__Work item__. What you write must match exactly the lines from the one with "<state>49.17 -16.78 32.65" through the last line of the material below.

[[ Data below open ]]

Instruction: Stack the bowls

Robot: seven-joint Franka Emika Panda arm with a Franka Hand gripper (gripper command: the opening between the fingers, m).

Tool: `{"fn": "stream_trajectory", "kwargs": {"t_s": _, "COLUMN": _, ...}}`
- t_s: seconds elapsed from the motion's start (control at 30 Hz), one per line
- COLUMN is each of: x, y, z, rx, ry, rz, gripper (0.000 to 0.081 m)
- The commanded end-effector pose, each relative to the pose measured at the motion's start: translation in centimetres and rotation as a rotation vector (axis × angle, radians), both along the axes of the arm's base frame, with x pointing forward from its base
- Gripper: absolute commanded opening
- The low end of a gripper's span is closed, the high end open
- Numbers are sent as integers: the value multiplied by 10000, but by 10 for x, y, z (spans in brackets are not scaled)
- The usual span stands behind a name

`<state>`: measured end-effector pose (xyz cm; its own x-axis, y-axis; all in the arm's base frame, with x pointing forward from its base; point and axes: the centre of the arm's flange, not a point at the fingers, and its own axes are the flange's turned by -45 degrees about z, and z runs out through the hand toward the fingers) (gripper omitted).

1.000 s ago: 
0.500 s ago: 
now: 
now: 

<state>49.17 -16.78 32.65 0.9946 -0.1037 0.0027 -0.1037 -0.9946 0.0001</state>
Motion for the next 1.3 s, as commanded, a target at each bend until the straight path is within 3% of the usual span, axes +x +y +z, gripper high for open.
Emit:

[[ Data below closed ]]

__Result for this task__.
<state>49.17 -16.78 32.65 0.9946 -0.1037 0.0027 -0.1037 -0.9946 0.0001</state>
Motion for the next 1.3 s, as commanded, a target at each bend until the straight path is within 3% of the usual span, axes +x +y +z, gripper high for open.
Emit:

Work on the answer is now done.